File ".../operators/pod.py", line 905, in _clean
    self.pod = self.pod_manager.await_pod_completion(...)
File ".../utils/pod_manager.py", line 808, in read_pod
    return self._client.read_namespaced_pod(pod.metadata.name, pod.metadata.namespace)
AttributeError: 'NoneType' object has no attribute 'metadata'

The trigger had already emitted status: success — the pod ran to completion successfully, was GC'd, and the worker resumed only to fail the task.

Solution

Wrap the get_pod call so that:

  • Non-404 ApiException re-raises unchanged.
  • 404 + event["status"] == "success" logs a warning and returns. The trigger already observed the pod completed successfully; logs/XCom are unrecoverable but the task itself succeeded, so retrying is wrong.
  • 404 + non-success event raises PodNotFoundException, matching the existing dead-code intent.

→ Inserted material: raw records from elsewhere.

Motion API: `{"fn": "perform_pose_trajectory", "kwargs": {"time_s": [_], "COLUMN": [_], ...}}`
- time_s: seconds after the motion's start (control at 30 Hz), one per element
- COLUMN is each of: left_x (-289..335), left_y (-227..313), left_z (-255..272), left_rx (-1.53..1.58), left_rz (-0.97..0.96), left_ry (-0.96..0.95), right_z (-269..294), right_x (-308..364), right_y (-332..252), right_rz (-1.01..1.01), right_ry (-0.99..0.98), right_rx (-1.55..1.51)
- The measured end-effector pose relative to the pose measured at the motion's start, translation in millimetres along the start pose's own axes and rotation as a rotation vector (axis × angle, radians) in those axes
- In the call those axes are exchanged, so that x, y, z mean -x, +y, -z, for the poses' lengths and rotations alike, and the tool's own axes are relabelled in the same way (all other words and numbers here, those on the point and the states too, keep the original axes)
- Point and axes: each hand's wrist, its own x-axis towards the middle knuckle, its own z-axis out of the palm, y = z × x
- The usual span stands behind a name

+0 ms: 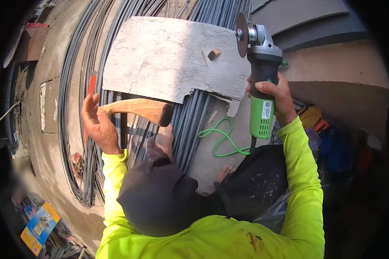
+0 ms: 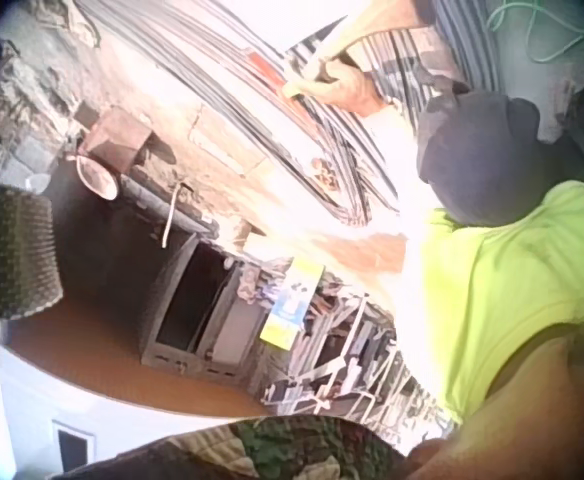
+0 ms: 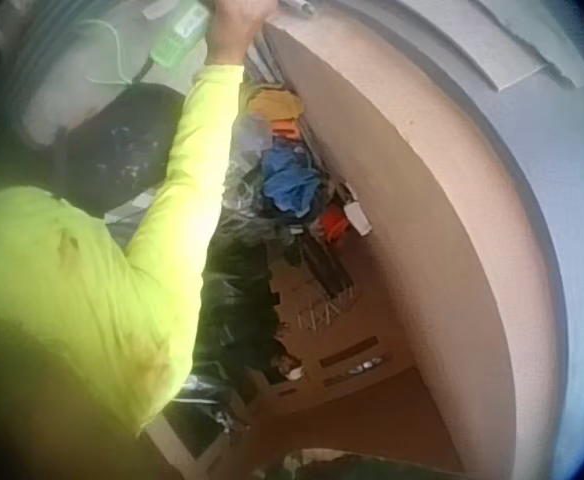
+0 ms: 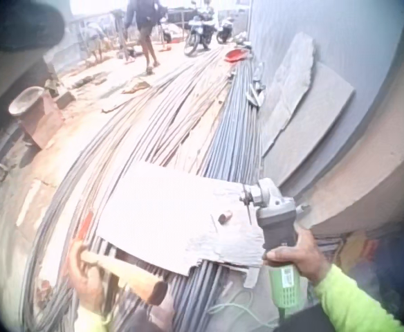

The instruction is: The person uses an angle grinder to sand and smooth the wooden handle of a pickaxe while holding it against a piece of wood.

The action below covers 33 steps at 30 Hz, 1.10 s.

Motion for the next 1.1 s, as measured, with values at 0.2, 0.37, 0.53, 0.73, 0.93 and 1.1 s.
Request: {"fn": "perform_pose_trajectory", "kwargs": {"time_s": [0.2,0.37,0.53,0.73,0.93,1.1], "left_x": [-30,44,66,77,82,83], "left_y": [174,193,198,191,196,179], "left_z": [-69,-130,-161,-174,-190,-187], "left_rx": [0.542,0.293,0.405,0.421,0.336,0.492], "left_rz": [0.211,0.407,0.69,0.728,0.661,0.679], "left_ry": [-1.038,-1.39,-1.507,-1.438,-1.346,-1.317], "right_z": [0,-15,11,28,46,32], "right_x": [9,11,20,18,21,19], "right_y": [7,-1,-1,8,11,6], "right_rz": [0.007,0.158,0.251,0.343,0.386,0.435], "right_ry": [-0.025,0.021,0.04,0.115,0.114,0.115], "right_rx": [-0.57,-0.782,-0.74,-0.623,-0.45,-0.535]}}
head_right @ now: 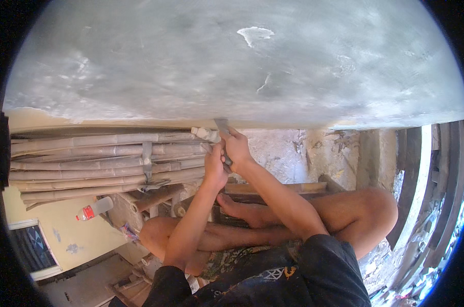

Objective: The person uses a scraper to apply and smooth white plaster onto a wall while sitting on the floor.

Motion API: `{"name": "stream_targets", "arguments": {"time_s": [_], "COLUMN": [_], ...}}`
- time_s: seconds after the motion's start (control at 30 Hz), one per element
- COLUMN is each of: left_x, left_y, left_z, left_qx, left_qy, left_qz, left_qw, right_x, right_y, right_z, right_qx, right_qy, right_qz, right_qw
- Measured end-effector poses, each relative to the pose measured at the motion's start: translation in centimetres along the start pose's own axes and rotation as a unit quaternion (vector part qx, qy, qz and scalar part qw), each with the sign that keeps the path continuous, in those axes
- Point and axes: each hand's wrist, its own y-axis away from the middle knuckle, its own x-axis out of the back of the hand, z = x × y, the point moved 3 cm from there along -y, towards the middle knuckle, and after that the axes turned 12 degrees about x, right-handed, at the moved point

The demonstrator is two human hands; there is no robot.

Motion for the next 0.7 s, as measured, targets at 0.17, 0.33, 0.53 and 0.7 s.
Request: {"name": "stream_targets", "arguments": {"time_s": [0.17,0.33,0.53,0.7], "left_x": [-0.6,0.0,0.8,1.2], "left_y": [0.3,0.4,0.1,-0.4], "left_z": [0.6,-0.1,-0.5,-0.4], "left_qx": [-0.003,0.011,0.012,-0.014], "left_qy": [-0.013,-0.021,-0.004,-0.013], "left_qz": [0.008,0.015,0.005,0.019], "left_qw": [1.0,1.0,1.0,1.0], "right_x": [-0.1,0.0,-0.1,-0.2], "right_y": [-0.6,0.2,0.5,0.2], "right_z": [-0.6,-0.2,-0.1,0.2], "right_qx": [0.026,0.014,0.041,0.05], "right_qy": [0.034,0.043,0.059,0.073], "right_qz": [-0.006,-0.011,-0.008,-0.002], "right_qw": [0.999,0.999,0.997,0.996]}}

The pre-existing if not self.pod: branch is kept as a defensive guard for any subclass override that returns None instead of raising.

Tests

Three new unit tests in TestKubernetesPodOperatorAsync covering the three branches:

  • test_async_trigger_reentry_returns_when_pod_gcd_on_success
  • test_async_trigger_reentry_raises_pod_not_found_on_failure
  • test_async_trigger_reentry_propagates_non_404_api_exception
uv run --project providers/cncf/kubernetes pytest \
  providers/cncf/kubernetes/tests/unit/cncf/kubernetes/operators/test_pod.py::TestKubernetesPodOperatorAsync \
  -k trigger_reentry -q

Related prior work

@boring-cyborg boring-cyborg Bot added area:providers provider:cncf-kubernetes Kubernetes (k8s) provider related issues labels May 11, 2026
@boring-cyborg
Copy link
Copy Markdown

boring-cyborg Bot commented May 11, 2026

Congratulations on your first Pull Request and welcome to the Apache Airflow community! If you have any issues or are unsure about any anything please check our Contributors' Guide
Here are some useful points:

  • Pay attention to the quality of your code (ruff, mypy and type annotations). Our prek-hooks will help you with that.
  • In case of a new feature add useful documentation (in docstrings or in docs/ directory). Adding a new operator? Check this short guide Consider adding an example Dag that shows how users should use it.
  • Consider using Breeze environment for testing locally, it's a heavy docker but it ships with a working Airflow and a lot of integrations.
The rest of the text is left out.